WHAT YOU NEED TO DO » Everything in the data except the pictures belongs in your answer, copied exactly.

DATA PROVIDED »
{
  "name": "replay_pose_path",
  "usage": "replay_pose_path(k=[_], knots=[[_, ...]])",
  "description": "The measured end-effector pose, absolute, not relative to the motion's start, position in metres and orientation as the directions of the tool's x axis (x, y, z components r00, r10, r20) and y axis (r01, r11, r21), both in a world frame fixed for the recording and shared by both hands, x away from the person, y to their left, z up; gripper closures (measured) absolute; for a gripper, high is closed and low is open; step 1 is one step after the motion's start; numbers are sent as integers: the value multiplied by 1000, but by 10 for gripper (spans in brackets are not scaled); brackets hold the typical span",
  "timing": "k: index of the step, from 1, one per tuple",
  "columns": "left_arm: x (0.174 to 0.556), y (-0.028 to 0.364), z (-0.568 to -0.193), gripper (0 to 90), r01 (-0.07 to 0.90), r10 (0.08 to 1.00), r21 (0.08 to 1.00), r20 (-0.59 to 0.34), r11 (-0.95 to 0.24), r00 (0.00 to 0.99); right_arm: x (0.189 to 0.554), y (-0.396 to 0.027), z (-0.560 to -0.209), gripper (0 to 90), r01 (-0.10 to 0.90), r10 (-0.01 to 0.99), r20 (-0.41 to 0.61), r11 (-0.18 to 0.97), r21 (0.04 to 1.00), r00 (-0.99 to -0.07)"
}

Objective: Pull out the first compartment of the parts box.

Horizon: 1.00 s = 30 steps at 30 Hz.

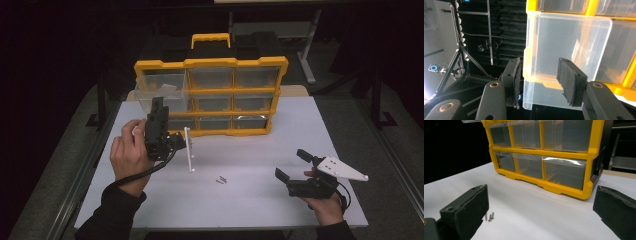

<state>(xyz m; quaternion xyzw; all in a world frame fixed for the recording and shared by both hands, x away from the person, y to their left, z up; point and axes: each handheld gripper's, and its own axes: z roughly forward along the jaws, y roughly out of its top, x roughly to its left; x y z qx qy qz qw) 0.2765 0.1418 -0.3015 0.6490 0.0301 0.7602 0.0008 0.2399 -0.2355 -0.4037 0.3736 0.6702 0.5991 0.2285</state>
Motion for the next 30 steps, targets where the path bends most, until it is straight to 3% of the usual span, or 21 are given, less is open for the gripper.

EXERCISE OUTPUT »
{
  "name": "replay_pose_path",
  "usage": "replay_pose_path(k=[_], knots=[[_, ...]])",
  "description": "The measured end-effector pose, absolute, not relative to the motion's start, position in metres and orientation as the directions of the tool's x axis (x, y, z components r00, r10, r20) and y axis (r01, r11, r21), both in a world frame fixed for the recording and shared by both hands, x away from the person, y to their left, z up; gripper closures (measured) absolute; for a gripper, high is closed and low is open; step 1 is one step after the motion's start; numbers are sent as integers: the value multiplied by 1000, but by 10 for gripper (spans in brackets are not scaled); brackets hold the typical span",
  "timing": "k: index of the step, from 1, one per tuple",
  "columns": "left_arm: x (0.174 to 0.556), y (-0.028 to 0.364), z (-0.568 to -0.193), gripper (0 to 90), r01 (-0.07 to 0.90), r10 (0.08 to 1.00), r21 (0.08 to 1.00), r20 (-0.59 to 0.34), r11 (-0.95 to 0.24), r00 (0.00 to 0.99); right_arm: x (0.189 to 0.554), y (-0.396 to 0.027), z (-0.560 to -0.209), gripper (0 to 90), r01 (-0.10 to 0.90), r10 (-0.01 to 0.99), r20 (-0.41 to 0.61), r11 (-0.18 to 0.97), r21 (0.04 to 1.00), r00 (-0.99 to -0.07)"
}

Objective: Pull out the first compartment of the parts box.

Horizon: 1.00 s = 30 steps at 30 Hz.


<state>(xyz m; quaternion xyzw; all in a world frame fixed for the recording and shared by both hands, x away from the person, y to their left, z up; point and axes: each handheld gripper's, and its own axes: z roughly forward along the jaws, y roughly out of its top, x roughly to its left; x y z qx qy qz qw) 0.2765 0.1418 -0.3015 0.6490 0.0301 0.7602 0.0008 0.2399 -0.2355 -0.4037 0.3736 0.6702 0.5991 0.2285</state>
Motion for the next 30 steps, targets where the path bends most, until it is straight to 3% of the usual span, or 21 are given, less is open for the gripper.

This exercise requires no further output.